Mammalodon colliveri, PRITCHARD, 1939

MAMMALODON COLLIVERI PRITCHARD, 1939

‘Mammalodon’ colliveri Hills, 1958: 101 . Mammalodon pritchardi Pledge & Rothausen, 1977:

286. [lapsus calami]

Holotype: NMV P199986 (formerly MUGD 1874), an incomplete skull including the right periotic, stapes and tympanic bulla, right mandible with p2–m 3 in situ, loose left upper or right first lower incisor, right thyrohyoid, manubrium of sternum, axis vertebra, and rib fragments; NMV P17535, left lower cheek tooth (associated with NMV P199986 and certainly representing the same individual). Collected by George Baxter Pritchard, Frederick Stanley Colliver, and Alan Frostick, early January 1932 ( Fig. 3 View Figure 3 ). Note that Mahoney & Ride (1975: 160) considered only NMV P199986 the holotype specimen, whereas they referred to NMV P17535 as a syntype, an opinion subsequently followed by Mitchell (1989: 2231). I follow Pritchard’s (1939) original referral of NMV P17535 to the holotype, which has been reiterated in subsequent publications (e.g. Fordyce, 1982a, 1984; Fitzgerald, 2006). The degree of dental wear, fusion of cranial sutures, and fusion of the posterior epiphysis to the axis vertebra, indicates that the holotype specimen of Ma. colliveri represents a mature adult individual.

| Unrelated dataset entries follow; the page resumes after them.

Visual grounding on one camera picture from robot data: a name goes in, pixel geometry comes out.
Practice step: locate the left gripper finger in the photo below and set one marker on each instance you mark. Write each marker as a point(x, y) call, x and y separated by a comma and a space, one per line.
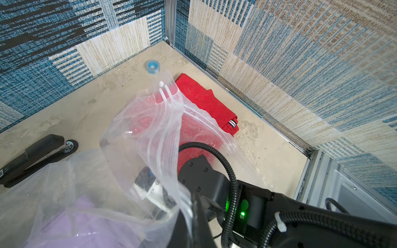
point(194, 234)

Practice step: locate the clear plastic vacuum bag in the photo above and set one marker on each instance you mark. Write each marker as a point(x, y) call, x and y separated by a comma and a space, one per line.
point(107, 172)

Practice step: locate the lilac garment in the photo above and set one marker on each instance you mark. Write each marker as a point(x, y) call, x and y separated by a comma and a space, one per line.
point(84, 222)

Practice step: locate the red trousers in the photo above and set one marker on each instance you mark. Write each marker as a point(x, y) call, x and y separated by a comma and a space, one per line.
point(177, 112)

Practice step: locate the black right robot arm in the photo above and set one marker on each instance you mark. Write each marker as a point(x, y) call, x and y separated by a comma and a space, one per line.
point(253, 217)

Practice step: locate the black stapler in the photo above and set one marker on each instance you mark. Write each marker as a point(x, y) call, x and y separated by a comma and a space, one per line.
point(50, 149)

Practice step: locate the blue tape roll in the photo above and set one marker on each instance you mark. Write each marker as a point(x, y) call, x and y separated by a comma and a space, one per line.
point(153, 67)

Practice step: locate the aluminium front rail frame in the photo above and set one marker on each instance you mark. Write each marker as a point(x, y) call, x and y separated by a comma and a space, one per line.
point(324, 178)

Referred specimens: NMV P173220, Mammalodon sp. cf. Ma. colliveri , an incomplete left periotic lacking the posterior process; NMV P199587, Mammalodon sp. cf. Ma. colliveri , a partial skeleton including the left tympanic bulla, right mandible with m 2 in situ, seven loose teeth, one cervical vertebra, seven thoracic vertebrae, two lumbar vertebrae, ribs, radius, and left metacarpal II. An associated ulna (NMV P198871) undoubtedly represents the same individual as NMV P199587.

Other specimens: NMV P48794,? Mammalodontidae gen. et sp. indet., an incomplete cranium with the left periotic in situ, and associated thoracic vertebrae and rib fragments; NMV P16417, Mysticeti gen. et sp. indet., an incomplete right mandible consisting of the symphysis and body of the mandible including the alveoli for i1-p3.

Etymology: Mammal from the English mammal and odon from the Greek odontos meaning tooth (hence ‘mammal tooth’), an allusion to the supposed similarity of the cheek teeth of the holotype to the postcanine teeth of terrestrial placental mammals (‘It is in my opinion, a very early type of Tertiary whale, showing the closest approach to descent from a mammalian type of ancestor.’; Pritchard, 1939: 158); the species name colliveri honours Mr Frederick Stanley Colliver who discovered the holotype specimens ( Pritchard, 1939).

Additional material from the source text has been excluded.